TO DO:
Every line of the listing that contains the word "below" is to be copied out.

-.-.-

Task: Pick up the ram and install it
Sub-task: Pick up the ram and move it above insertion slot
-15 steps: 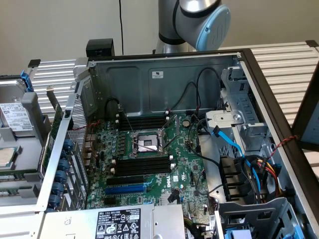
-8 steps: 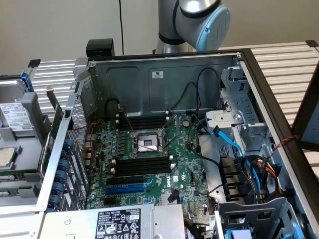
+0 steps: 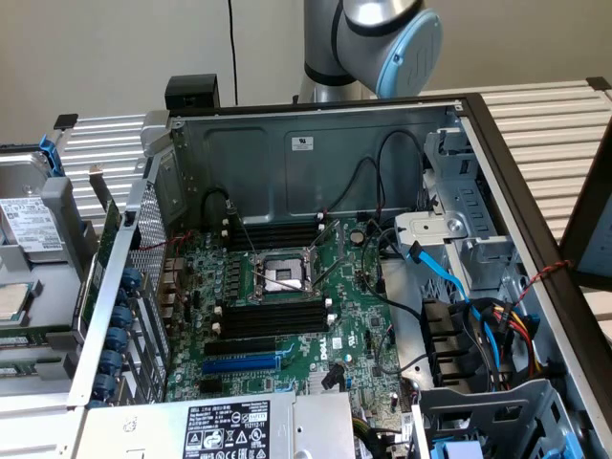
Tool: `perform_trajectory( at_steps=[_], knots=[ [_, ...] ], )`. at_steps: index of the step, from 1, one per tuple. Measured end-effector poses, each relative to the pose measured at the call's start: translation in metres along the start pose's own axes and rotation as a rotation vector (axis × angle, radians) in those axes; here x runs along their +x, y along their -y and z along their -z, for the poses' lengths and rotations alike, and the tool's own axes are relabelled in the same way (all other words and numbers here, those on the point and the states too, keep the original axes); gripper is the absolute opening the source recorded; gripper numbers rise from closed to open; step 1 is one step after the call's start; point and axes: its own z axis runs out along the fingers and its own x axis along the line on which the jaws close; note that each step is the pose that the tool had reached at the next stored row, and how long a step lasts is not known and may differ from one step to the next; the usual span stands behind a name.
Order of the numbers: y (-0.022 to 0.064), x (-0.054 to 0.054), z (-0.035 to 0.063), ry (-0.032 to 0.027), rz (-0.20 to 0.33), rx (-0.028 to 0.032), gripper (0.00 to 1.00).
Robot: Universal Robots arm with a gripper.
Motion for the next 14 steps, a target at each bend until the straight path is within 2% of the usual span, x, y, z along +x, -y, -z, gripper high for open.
perform_trajectory(
  at_steps=[8, 14],
  knots=[
    [0.0009, 0.001, -0.0146, 0.0000, 0.000, 0.0000, 0.27],
    [0.0017, 0.006, -0.0251, 0.0000, 0.000, 0.0000, 0.27]
  ],
)
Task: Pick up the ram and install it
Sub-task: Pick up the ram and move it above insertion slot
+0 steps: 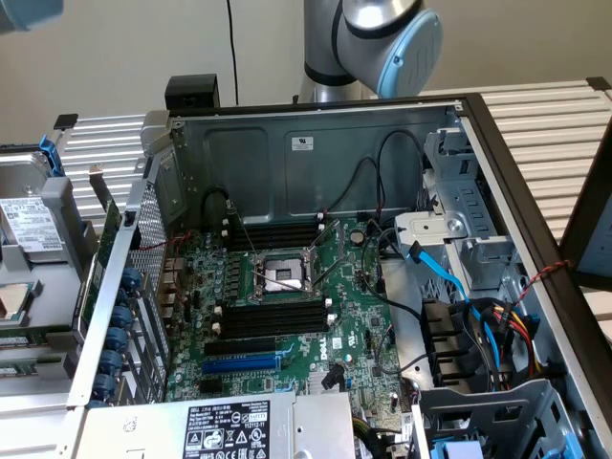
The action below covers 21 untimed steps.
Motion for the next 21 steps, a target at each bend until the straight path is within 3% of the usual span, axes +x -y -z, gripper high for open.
perform_trajectory(
  at_steps=[14, 20, 21],
  knots=[
    [0.0017, 0.009, -0.0251, 0.0000, 0.000, 0.0004, 0.27],
    [0.0018, 0.009, -0.0266, 0.0000, 0.000, 0.0005, 0.27],
    [0.0018, 0.009, -0.0272, 0.0002, 0.000, 0.0030, 0.27]
  ],
)
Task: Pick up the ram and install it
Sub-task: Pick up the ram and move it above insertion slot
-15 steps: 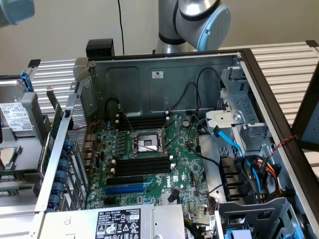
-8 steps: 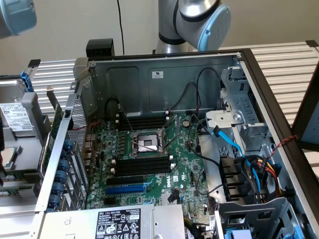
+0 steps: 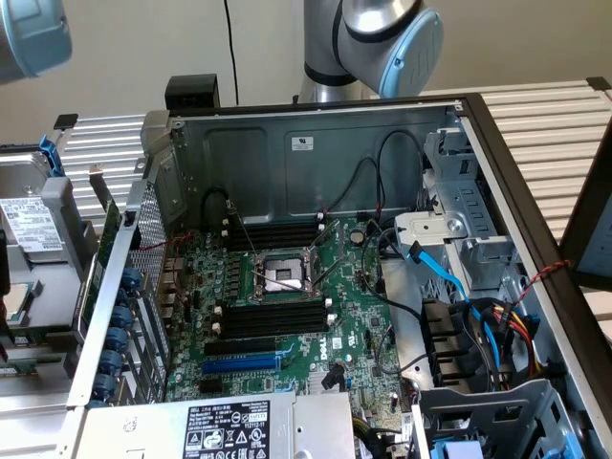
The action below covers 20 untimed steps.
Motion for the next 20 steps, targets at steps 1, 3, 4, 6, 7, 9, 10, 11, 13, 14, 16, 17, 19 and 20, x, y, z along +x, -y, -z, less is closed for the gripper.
perform_trajectory(
  at_steps=[1, 3, 4, 6, 7, 9, 10, 11, 13, 14, 16, 17, 19, 20],
  knots=[
    [0.0001, 0.0000, -0.0007, 0.0001, 0.000, 0.0058, 0.27],
    [0.0001, 0.0000, -0.0009, 0.0004, 0.000, 0.0127, 0.27],
    [0.0001, 0.0000, -0.0009, 0.0004, 0.000, 0.0130, 0.27],
    [-0.0001, 0.0000, -0.0008, 0.0002, 0.000, 0.0149, 0.27],
    [-0.0001, 0.0000, -0.0009, 0.0003, 0.000, 0.0166, 0.27],
    [-0.0002, 0.0000, -0.0016, 0.0000, 0.000, 0.0214, 0.27],
    [-0.0002, 0.0000, -0.0016, 0.0000, 0.000, 0.0215, 0.27],
    [-0.0002, 0.0000, -0.0016, 0.0000, 0.000, 0.0216, 0.27],
    [-0.0002, 0.0000, -0.0019, -0.0001, 0.000, 0.0215, 0.27],
    [-0.0002, 0.0000, -0.0033, -0.0001, 0.000, 0.0215, 0.27],
    [0.0001, 0.0001, -0.0070, -0.0001, 0.000, 0.0215, 0.27],
    [0.0001, 0.0001, -0.0079, -0.0001, 0.000, 0.0215, 0.27],
    [0.0002, 0.0001, -0.0089, -0.0002, 0.000, 0.0214, 0.27],
    [0.0002, 0.0001, -0.0089, -0.0002, 0.000, 0.0213, 0.27]
  ],
)
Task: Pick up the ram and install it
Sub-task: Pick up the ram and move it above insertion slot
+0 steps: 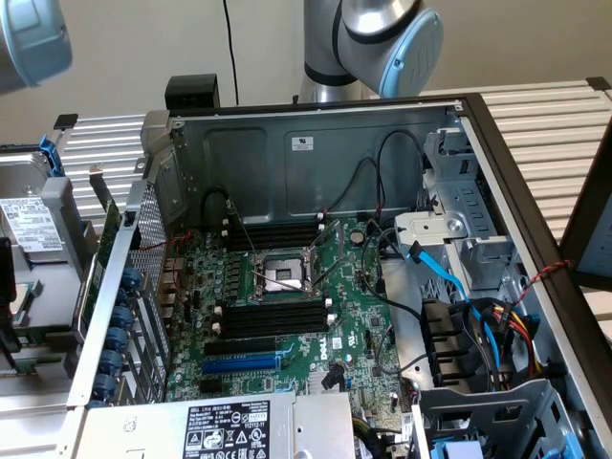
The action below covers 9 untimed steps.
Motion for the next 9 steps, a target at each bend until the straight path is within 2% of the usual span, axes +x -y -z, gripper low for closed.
perform_trajectory(
  at_steps=[9],
  knots=[
    [0.0001, -0.0001, -0.0045, 0.0001, 0.000, 0.0000, 0.27]
  ],
)
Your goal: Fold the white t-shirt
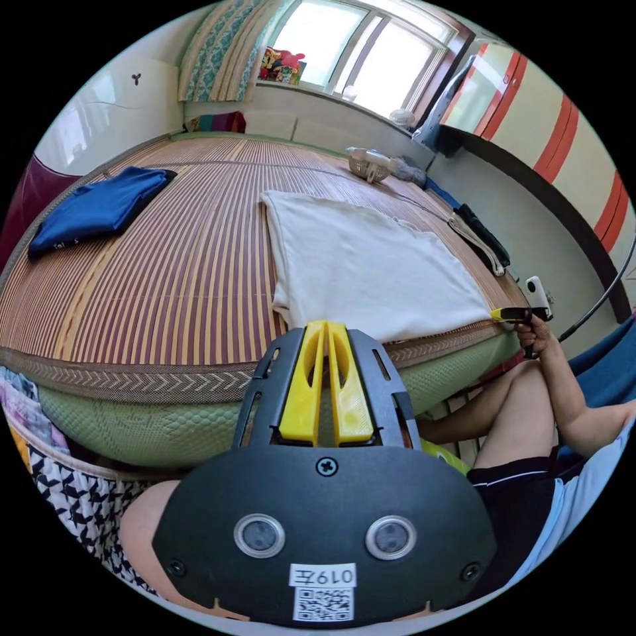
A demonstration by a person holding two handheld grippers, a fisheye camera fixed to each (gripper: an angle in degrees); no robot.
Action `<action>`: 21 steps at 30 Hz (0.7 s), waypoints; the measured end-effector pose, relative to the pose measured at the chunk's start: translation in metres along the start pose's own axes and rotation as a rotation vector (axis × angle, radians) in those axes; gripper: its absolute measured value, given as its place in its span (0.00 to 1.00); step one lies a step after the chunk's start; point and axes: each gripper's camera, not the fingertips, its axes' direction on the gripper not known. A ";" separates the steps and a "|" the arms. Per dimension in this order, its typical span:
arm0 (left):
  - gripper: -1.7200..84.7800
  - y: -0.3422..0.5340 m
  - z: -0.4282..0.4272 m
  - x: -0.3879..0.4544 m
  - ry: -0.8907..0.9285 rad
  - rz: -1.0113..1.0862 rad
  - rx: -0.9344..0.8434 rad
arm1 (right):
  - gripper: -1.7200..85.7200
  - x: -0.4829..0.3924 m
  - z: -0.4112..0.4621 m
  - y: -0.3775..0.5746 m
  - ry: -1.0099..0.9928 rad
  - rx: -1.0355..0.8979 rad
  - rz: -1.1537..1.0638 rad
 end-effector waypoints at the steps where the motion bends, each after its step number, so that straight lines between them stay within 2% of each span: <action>1: 0.03 0.003 -0.002 -0.001 -0.004 0.005 0.014 | 0.02 -0.007 0.006 0.004 0.023 -0.004 -0.016; 9: 0.03 0.024 0.018 -0.025 0.008 -0.036 -0.027 | 0.02 -0.015 0.055 0.031 0.028 -0.016 0.012; 12: 0.03 0.033 0.020 -0.029 0.018 -0.035 -0.011 | 0.05 -0.024 0.077 0.039 0.040 -0.010 0.020; 16: 0.03 0.045 0.021 -0.028 0.014 -0.012 0.064 | 0.08 -0.046 0.099 0.048 0.074 0.151 0.016; 21: 0.03 0.059 0.041 -0.029 -0.058 -0.019 0.072 | 0.03 -0.071 0.153 0.049 0.223 0.241 0.043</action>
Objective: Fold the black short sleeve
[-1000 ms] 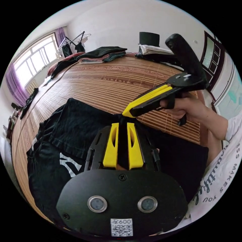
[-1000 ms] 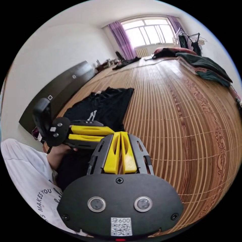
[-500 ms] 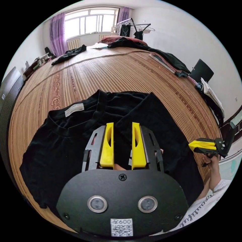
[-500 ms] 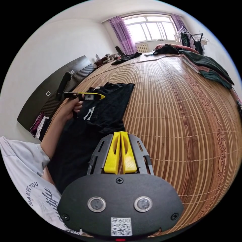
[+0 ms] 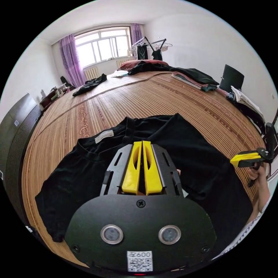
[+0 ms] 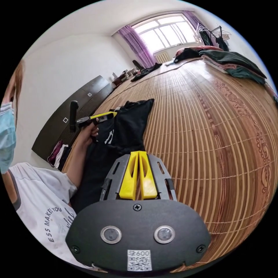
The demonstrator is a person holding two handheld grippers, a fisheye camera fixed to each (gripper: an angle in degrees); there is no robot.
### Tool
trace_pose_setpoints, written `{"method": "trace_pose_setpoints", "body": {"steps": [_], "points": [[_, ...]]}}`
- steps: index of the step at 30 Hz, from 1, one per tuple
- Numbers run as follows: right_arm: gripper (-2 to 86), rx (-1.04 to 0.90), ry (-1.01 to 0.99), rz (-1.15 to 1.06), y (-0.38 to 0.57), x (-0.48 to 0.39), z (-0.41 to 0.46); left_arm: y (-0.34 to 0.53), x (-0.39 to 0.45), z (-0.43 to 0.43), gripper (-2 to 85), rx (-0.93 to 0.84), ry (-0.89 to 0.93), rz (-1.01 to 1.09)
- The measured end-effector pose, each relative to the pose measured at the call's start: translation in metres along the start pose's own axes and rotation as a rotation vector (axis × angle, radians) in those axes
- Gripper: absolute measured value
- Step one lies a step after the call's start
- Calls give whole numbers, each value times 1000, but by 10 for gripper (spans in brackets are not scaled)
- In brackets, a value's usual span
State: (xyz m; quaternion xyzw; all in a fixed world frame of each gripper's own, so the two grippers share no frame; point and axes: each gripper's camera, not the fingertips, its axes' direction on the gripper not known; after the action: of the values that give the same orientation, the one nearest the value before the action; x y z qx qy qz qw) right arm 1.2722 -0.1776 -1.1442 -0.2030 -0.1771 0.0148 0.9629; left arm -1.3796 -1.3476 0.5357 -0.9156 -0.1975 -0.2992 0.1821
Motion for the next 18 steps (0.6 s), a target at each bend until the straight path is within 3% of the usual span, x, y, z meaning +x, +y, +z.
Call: {"method": "trace_pose_setpoints", "body": {"steps": [3, 10, 18], "points": [[-9, 204, -17, 6, 19, 7, -31, 0, -7, 4, 13, -16, 47, -14], [-8, 108, -93, 113, 11, 46, -13, 0, 15, 32, 15, -69, 5, 18], [-8, -17, -68, 43, -11, 35, 9, 6, 28, 43, 21, -73, -2, 21]]}}
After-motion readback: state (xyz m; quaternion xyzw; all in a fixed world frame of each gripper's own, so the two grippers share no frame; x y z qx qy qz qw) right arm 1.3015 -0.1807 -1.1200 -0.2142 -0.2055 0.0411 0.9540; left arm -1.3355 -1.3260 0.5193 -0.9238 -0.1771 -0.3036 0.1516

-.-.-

WRITTEN RESPONSE:
The action below covers 21 untimed steps.
The action below covers 20 untimed steps.
The action below covers 9 untimed steps.

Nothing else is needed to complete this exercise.